AEVE ENDING






(痛み、苦しみに堪えてこれたのは、大好きな家族と再びあいまみえることを望んでいたからでしょう)

優しい君はいつも、暖かな空気を懐かしんでいるのに。




「…わたしさあ、」

躊躇いが濃い口調に思わず息を吐く。

暴かれたくないなにかを、暴かせようとしているだろうか。



「一度だけ、うちに帰ったことあるんだ」

死にたくて死にたくて、もうどうしようもなくなった時。
苦しくて苦しくて、痛みに埋まってしまいそうになった時。


「…無意識にテレポートしてて、気付いたら、懐かしい場所にいた」


それは。




『忽然と消えたんだ。―――腐りかけた体を引きずって、どこに行ったのかな』

倫子の言葉と奥田が以前語った話がリンクする。


『初めて、憎まれてるんだと感じた』

常人ならとうに死んでいる筈の圧力、痛み、苦しみに堪えて尚、口にしなかった言葉を、彼女は。

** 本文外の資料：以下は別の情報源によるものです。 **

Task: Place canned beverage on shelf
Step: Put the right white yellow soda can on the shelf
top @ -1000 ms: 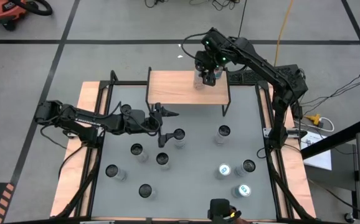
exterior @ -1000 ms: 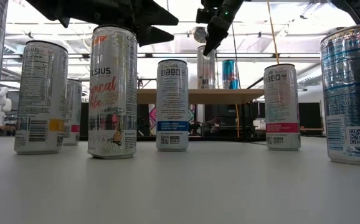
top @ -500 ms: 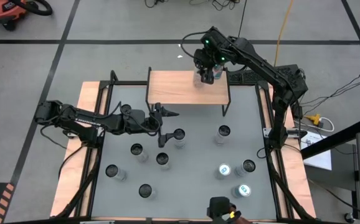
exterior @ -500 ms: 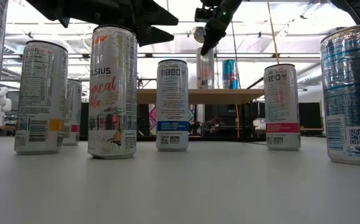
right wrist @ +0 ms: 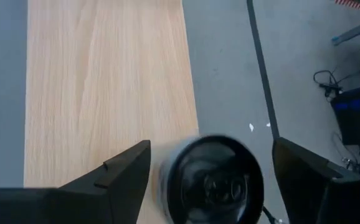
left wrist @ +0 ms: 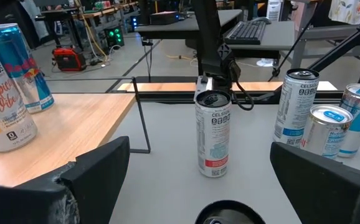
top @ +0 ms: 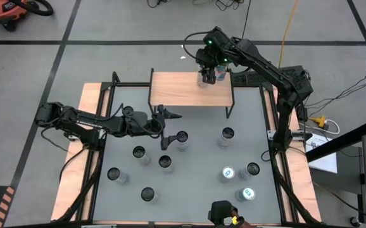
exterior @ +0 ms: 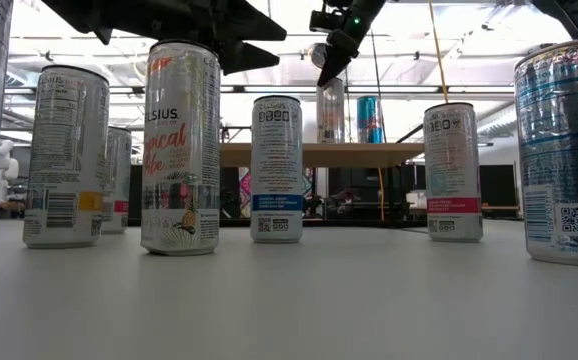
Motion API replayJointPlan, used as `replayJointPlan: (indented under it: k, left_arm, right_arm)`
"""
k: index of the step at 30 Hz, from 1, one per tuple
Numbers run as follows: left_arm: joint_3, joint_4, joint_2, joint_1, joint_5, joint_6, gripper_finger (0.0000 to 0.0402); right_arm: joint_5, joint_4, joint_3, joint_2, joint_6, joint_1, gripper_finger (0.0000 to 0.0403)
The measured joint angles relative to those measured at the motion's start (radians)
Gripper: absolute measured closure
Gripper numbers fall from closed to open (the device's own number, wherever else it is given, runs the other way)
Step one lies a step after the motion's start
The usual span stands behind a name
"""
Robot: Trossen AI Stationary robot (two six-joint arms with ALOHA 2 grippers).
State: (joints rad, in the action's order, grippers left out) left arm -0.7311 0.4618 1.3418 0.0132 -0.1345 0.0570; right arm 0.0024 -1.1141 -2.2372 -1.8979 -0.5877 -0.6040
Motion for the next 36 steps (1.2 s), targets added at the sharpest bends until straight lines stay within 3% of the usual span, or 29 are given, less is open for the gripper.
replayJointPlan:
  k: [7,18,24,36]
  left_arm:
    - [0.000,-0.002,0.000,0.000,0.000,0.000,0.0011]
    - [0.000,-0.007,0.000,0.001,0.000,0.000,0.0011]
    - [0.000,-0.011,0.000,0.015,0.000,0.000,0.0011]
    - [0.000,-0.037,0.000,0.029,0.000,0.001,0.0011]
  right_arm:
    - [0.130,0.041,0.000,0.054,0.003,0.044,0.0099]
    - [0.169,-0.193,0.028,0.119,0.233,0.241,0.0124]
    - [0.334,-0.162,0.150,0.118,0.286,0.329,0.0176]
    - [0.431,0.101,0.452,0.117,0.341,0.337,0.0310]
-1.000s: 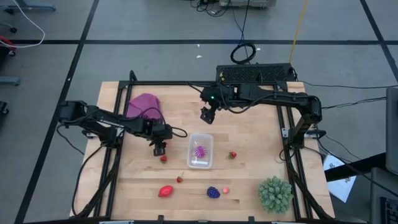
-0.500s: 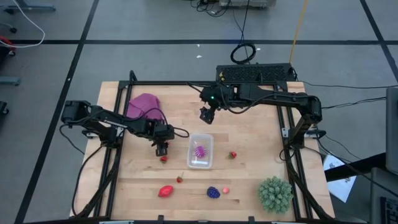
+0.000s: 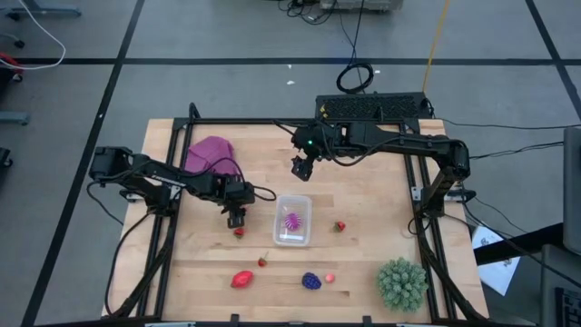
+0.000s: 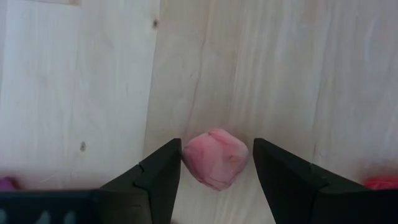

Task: Pick and placing Produce into tupperware
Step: Put the top left peach into the transparent bin

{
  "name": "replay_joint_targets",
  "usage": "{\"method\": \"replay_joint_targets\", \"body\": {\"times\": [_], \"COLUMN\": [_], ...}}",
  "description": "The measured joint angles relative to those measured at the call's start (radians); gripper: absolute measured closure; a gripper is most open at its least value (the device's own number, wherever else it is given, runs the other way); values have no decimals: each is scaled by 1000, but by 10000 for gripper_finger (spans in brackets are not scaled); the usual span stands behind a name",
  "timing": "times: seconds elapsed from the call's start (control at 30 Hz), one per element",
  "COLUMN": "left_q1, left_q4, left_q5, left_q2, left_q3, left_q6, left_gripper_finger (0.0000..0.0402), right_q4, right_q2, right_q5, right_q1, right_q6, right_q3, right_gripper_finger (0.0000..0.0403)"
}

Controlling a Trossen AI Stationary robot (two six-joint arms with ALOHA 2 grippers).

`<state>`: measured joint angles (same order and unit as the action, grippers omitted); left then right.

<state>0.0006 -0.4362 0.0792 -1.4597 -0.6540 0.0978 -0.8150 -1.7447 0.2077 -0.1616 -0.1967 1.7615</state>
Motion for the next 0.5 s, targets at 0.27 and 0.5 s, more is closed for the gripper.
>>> {"method": "replay_joint_targets", "body": {"times": [0.27,0.5], "left_q1": [0,0], "left_q4": [0,1], "left_q5": [0,0], "left_q2": [0,0], "left_q3": [0,0], "left_q6": [1,1], "left_gripper_finger": [243,280], "right_q4": [1,3], "right_q2": [0,0], "right_q5": [0,0], "right_q1": [0,0], "right_q6": [0,0], "right_q3": [0,0], "right_gripper_finger": [110,110]}}
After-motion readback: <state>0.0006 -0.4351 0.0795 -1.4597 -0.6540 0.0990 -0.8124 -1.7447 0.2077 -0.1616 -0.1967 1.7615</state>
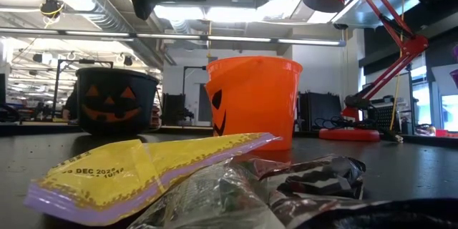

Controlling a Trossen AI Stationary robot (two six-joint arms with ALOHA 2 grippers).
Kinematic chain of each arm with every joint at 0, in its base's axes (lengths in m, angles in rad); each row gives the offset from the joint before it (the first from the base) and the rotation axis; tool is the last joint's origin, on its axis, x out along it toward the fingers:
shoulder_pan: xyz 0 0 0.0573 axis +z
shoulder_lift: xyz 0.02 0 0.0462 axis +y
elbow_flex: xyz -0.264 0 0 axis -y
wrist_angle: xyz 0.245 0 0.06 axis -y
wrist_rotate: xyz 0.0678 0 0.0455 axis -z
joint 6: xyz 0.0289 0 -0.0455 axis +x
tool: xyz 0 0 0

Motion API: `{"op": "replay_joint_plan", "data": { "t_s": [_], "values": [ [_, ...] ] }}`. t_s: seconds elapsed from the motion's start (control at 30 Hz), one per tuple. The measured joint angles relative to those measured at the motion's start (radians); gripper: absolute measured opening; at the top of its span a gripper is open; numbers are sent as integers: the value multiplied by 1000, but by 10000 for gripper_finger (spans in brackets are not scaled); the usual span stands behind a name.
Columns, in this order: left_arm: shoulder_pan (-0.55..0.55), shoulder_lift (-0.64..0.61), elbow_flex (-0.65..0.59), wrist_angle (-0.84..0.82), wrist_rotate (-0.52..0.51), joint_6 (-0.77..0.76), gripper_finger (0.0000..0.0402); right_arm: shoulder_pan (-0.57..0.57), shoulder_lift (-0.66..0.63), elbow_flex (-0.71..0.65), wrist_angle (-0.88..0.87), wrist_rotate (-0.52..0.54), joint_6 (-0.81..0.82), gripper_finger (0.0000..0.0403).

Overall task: Sort candy
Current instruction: Put the yellow candy into the purple bucket

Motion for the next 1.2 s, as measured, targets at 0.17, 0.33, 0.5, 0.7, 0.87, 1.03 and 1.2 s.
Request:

『テレポートした翌日には帰ってきた。相変わらず発作は起こるけど、泣きもしなければ苦痛も訴えない。ただひたすら、虚無に支配された狂人のように』




(―――死にたい)


ねぇ橘、君に、なにがあったの?







薬物投与、破壊される細胞の苦しみ、痛み、虚しさ、憎しみ。

全てをないまぜにした体を引きずって、無意識にテレポートした先。



『ここ、は…』

我が家だった。
倫子が暖かな時間を過ごした、大切な場所。

懐かしい畳の部屋、懐かしい土の香り、懐かしい空気。

夕焼け頃の、あの寂しくて穏やかで満ち足りている、埃くさい、大好きな。

寝室として使っていた部屋にひとり、倫子は蹲っていた。

(畳の匂いがする。…懐かしい、うちの香りだ)




「心臓が停まるかと思ったよ。まさか無意識にテレポートした先が家族のところだなんて、考えもしなかった」

夢かと、思った。

けれどそれは現実だった。

完治しない傷痕はやはり痛むし、内側を破壊される苦しみは消えていない。